Aim of the task: In the listing below, find the line containing "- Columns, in" and the line containing "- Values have". Repeat exactly those two lines and every line between them, nothing more.
_ _ _ _ _ _ _
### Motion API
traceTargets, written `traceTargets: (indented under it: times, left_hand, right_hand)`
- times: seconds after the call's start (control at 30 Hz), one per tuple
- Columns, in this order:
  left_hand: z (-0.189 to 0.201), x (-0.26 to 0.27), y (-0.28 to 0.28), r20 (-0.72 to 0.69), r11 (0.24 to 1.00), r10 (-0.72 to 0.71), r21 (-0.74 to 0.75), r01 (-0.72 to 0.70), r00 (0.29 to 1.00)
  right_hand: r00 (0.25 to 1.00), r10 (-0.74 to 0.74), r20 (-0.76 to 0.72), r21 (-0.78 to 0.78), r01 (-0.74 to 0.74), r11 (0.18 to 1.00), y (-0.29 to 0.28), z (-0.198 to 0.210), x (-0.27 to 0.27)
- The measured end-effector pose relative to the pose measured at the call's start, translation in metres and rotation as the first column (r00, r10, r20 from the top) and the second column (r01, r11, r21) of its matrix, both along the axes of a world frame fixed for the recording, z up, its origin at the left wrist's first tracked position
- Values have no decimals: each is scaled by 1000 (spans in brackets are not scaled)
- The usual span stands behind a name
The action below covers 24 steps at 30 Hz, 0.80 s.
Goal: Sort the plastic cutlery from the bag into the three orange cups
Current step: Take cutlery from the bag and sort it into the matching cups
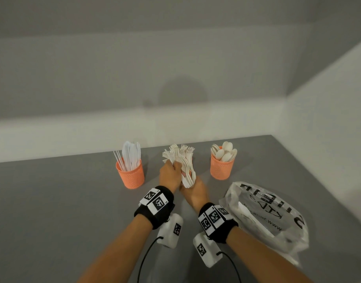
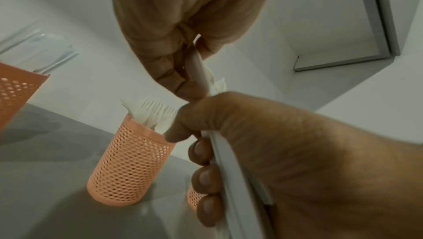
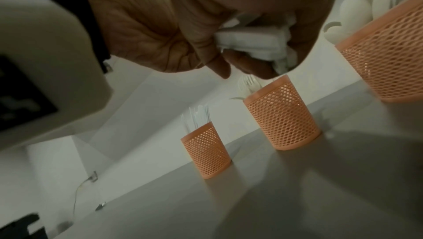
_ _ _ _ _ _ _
Answer to this problem:
- Columns, in this order:
  left_hand: z (-0.189 to 0.201), x (-0.26 to 0.27), y (-0.28 to 0.28), r20 (-0.72 to 0.69), r11 (0.24 to 1.00), r10 (-0.72 to 0.71), r21 (-0.74 to 0.75), r01 (-0.72 to 0.70), r00 (0.29 to 1.00)
  right_hand: r00 (0.25 to 1.00), r10 (-0.74 to 0.74), r20 (-0.76 to 0.72), r21 (-0.78 to 0.78), r01 (-0.74 to 0.74), r11 (0.18 to 1.00), y (-0.29 to 0.28), z (-0.198 to 0.210), x (-0.27 to 0.27)
- The measured end-effector pose relative to the pose measured at the call's start, translation in metres and rotation as the first column (r00, r10, r20 from the top) and the second column (r01, r11, r21) of its matrix, both along the axes of a world frame fixed for the recording, z up, its origin at the left wrist's first tracked position
- Values have no decimals: each is scaled by 1000 (spans in brackets are not scaled)

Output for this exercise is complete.